▽

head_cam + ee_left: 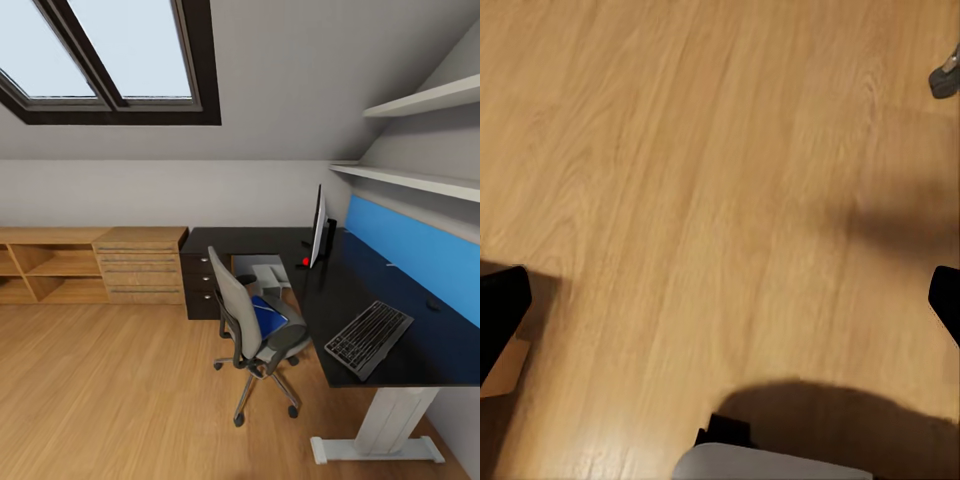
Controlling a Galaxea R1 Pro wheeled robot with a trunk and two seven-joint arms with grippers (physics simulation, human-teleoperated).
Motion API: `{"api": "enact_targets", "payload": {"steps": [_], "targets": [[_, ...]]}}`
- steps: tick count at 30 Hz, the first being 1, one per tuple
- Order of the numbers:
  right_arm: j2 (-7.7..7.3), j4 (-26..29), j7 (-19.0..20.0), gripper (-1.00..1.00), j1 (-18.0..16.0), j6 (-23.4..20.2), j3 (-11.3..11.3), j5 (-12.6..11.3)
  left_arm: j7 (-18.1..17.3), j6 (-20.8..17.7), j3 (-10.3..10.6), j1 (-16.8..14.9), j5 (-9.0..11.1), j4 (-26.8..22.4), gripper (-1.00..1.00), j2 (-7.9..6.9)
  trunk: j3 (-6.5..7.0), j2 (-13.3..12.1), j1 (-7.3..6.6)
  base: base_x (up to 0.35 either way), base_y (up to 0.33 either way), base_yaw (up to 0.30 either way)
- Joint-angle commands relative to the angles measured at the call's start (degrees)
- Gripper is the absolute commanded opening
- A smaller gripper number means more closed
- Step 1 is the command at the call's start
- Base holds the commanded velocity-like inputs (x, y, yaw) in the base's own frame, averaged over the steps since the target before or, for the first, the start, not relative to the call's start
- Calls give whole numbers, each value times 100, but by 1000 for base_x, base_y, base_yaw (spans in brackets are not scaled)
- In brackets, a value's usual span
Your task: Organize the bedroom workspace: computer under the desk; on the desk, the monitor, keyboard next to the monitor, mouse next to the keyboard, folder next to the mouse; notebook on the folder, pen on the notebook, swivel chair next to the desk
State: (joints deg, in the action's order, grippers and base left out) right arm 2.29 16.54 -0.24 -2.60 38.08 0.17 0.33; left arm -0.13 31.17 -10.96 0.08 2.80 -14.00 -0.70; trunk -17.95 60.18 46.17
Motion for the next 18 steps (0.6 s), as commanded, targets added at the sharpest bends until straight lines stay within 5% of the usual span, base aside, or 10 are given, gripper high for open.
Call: {"api": "enact_targets", "payload": {"steps": [1, 18], "targets": [[0, 2, -3, 100, -3, 19, 1, 5, 8, 14, 6, 1, 33, -9, 100, -1, -6, 3, 4, 207, 2, 0], [-4, 16, -3, 100, -3, 24, 1, 11, 57, -2, -21, 1, 54, -33, 100, 16, -293, 645, 355, 20, 0, 0]]}}
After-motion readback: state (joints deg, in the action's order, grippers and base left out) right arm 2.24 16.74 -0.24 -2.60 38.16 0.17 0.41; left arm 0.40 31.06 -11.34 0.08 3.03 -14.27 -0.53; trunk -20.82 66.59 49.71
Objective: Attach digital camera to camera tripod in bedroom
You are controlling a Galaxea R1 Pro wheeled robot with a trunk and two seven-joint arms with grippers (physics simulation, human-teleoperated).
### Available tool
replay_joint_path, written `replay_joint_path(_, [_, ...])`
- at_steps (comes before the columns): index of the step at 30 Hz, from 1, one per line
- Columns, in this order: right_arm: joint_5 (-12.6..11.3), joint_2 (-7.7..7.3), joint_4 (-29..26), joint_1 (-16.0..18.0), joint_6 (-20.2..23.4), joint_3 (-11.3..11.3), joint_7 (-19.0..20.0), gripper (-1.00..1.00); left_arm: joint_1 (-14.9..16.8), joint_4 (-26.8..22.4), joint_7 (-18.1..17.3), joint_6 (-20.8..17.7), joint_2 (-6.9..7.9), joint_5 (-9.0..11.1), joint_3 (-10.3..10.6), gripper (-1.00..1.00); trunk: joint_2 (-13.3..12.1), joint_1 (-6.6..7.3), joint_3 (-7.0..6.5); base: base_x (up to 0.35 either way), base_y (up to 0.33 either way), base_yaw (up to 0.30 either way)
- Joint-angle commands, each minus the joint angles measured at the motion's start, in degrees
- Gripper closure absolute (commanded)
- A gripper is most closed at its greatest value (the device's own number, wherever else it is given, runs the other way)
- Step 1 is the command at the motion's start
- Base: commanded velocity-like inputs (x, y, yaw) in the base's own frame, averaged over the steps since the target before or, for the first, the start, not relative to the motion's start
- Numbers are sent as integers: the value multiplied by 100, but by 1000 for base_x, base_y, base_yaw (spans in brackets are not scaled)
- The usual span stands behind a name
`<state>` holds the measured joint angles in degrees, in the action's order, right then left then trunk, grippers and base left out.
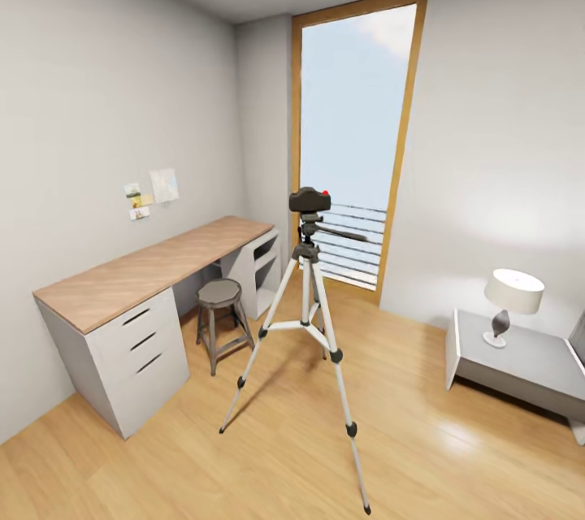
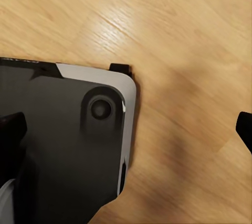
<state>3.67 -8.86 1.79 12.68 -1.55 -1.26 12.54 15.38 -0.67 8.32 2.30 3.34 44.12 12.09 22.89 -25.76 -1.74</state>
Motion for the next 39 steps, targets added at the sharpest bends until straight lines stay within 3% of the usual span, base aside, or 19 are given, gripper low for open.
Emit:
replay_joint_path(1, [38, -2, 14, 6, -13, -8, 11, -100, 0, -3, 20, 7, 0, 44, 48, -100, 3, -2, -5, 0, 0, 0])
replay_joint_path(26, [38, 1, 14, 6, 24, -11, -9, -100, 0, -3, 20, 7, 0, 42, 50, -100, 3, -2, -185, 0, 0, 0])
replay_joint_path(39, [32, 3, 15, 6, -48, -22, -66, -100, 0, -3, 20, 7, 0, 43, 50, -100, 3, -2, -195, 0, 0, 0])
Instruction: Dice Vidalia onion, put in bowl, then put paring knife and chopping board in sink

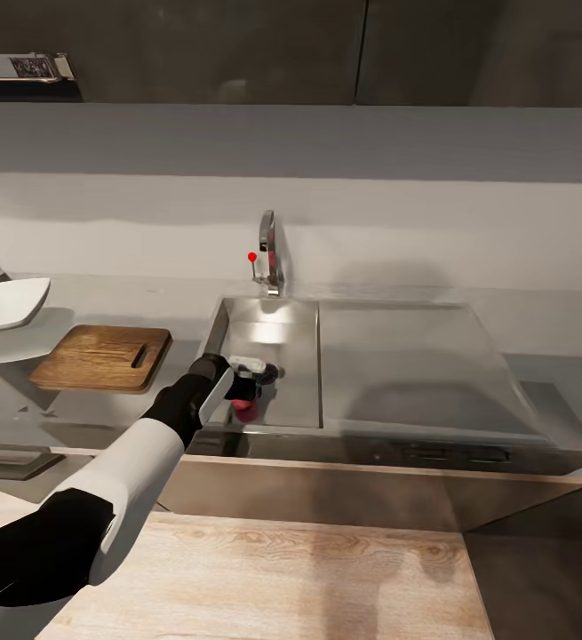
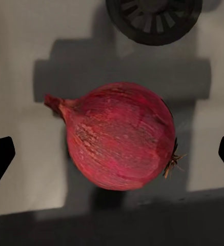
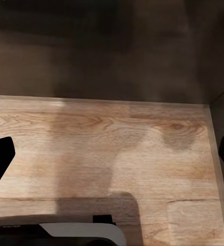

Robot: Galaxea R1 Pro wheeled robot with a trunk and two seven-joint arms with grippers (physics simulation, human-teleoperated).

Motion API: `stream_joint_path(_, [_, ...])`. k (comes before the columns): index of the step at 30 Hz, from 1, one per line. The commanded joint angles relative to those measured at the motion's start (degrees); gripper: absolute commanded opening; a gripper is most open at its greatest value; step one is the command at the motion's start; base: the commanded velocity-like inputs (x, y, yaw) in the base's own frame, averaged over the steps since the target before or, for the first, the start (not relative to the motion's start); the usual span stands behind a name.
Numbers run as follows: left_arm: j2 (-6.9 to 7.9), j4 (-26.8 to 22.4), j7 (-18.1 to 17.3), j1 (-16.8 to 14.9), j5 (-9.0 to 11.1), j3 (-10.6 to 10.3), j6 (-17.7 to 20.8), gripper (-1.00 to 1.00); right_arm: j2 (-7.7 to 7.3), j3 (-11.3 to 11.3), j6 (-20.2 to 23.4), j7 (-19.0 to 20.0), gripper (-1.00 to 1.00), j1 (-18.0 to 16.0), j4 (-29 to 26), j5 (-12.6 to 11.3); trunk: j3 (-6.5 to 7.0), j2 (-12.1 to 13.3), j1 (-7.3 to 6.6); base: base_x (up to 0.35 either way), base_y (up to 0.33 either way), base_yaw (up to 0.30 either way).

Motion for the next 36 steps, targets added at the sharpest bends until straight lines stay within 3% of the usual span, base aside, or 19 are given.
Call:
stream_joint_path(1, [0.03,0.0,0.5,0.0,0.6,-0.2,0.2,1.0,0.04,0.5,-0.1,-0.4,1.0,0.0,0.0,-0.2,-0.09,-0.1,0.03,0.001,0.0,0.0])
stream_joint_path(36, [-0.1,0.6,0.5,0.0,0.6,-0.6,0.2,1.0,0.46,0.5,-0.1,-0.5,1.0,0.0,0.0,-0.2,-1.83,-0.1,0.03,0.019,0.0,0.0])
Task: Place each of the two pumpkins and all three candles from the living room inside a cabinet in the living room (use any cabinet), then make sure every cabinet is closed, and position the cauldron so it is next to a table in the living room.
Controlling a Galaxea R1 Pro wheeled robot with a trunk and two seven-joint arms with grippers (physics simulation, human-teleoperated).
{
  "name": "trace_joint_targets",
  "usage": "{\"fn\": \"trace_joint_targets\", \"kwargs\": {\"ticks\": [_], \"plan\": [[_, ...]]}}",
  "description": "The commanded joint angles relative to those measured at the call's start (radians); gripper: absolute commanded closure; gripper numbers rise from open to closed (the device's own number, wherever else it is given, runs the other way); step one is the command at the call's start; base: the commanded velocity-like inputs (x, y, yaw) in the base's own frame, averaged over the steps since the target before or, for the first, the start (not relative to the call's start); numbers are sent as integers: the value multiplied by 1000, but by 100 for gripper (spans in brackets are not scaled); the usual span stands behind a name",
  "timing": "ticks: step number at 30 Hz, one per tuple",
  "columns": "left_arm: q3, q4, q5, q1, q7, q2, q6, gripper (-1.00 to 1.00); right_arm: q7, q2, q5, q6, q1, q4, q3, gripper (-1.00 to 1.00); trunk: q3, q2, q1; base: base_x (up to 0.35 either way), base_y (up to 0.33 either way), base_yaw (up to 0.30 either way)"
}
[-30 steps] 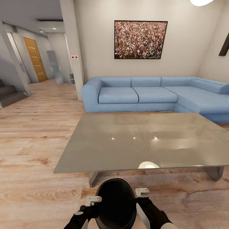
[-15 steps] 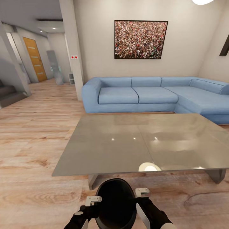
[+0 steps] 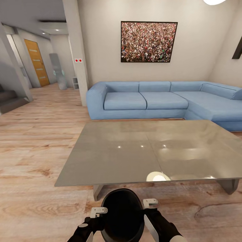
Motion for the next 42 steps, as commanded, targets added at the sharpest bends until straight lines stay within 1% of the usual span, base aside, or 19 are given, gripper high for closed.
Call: {"fn": "trace_joint_targets", "kwargs": {"ticks": [1,6,8,28,32,33,42], "plan": [[-4,-4,-5,-1,10,2,-14,100,-3,-1,-32,3,0,1,12,100,-1,0,0,0,0,0],[-4,-4,-5,-1,10,1,-14,100,6,-1,-31,3,0,1,12,100,-1,0,0,0,0,0],[-4,-4,-5,-1,10,2,-14,100,7,-1,-31,3,0,1,12,100,-9,-1,1,0,0,0],[-4,-4,-5,-1,10,1,-14,100,8,-1,-31,3,0,1,11,100,-12,-1,1,0,0,0],[-4,-4,-5,-1,10,1,-14,100,8,-1,-31,3,0,1,12,100,-28,-2,3,0,0,0],[-4,-4,-5,-1,10,1,-14,100,8,-1,-31,3,0,1,11,100,-28,-2,3,0,0,0],[-4,-4,-5,-1,10,1,-14,100,8,-1,-32,3,0,1,11,100,-63,-4,7,0,0,0]]}}
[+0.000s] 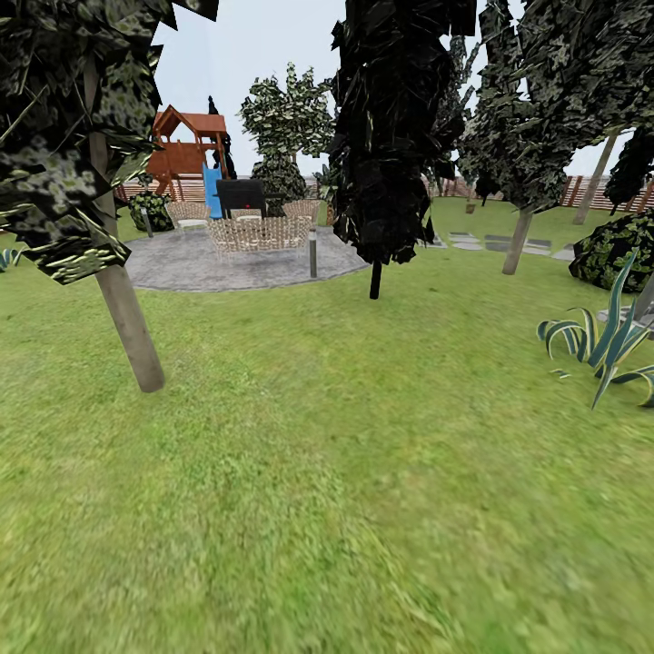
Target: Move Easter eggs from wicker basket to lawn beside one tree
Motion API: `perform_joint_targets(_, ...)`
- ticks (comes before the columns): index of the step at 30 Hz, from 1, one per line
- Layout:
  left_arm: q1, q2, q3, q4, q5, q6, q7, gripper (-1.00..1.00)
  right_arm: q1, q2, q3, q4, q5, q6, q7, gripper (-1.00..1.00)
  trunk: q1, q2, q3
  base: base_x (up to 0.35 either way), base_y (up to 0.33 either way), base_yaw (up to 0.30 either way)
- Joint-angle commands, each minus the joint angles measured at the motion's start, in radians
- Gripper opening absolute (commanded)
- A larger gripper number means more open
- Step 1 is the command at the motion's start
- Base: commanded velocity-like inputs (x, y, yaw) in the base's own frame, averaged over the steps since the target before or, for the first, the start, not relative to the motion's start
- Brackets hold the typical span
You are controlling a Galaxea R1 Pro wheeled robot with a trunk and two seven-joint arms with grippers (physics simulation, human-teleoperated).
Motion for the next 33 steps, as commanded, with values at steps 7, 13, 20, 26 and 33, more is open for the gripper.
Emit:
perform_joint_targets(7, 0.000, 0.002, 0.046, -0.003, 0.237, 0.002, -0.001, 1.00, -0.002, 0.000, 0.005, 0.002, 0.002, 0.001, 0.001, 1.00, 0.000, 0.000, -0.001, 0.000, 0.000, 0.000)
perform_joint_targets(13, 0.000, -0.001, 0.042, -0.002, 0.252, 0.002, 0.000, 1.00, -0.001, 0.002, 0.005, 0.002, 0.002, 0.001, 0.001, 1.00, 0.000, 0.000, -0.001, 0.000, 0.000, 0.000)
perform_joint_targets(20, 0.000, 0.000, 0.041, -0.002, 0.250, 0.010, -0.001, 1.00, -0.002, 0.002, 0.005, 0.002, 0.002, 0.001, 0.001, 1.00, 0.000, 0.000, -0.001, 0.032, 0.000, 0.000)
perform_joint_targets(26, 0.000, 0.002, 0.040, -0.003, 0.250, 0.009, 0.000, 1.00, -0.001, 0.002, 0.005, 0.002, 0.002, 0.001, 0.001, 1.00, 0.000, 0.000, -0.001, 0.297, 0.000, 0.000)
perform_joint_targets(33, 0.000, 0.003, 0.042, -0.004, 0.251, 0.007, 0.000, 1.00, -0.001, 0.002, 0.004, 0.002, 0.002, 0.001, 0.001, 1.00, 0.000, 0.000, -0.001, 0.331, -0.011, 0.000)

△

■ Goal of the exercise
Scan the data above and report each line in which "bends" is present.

■ Result below
Motion for the next 18 steps (0.6 s), as commanded, targets added at the sharpest bends until straight lines stay within 5% of the usual span, base aside, or 10 are given, gripper high for open.
Motion for the next 39 steps, targets added at the sharpest bends until straight lines stay within 3% of the usual span, base aside, or 19 are given, gripper low for open.
Motion for the next 36 steps, targets added at the sharpest bends until straight lines stay within 3% of the usual span, base aside, or 19 are given.
Motion for the next 42 steps, as commanded, targets added at the sharpest bends until straight lines stay within 1% of the usual span, base aside, or 19 are given, gripper high for closed.

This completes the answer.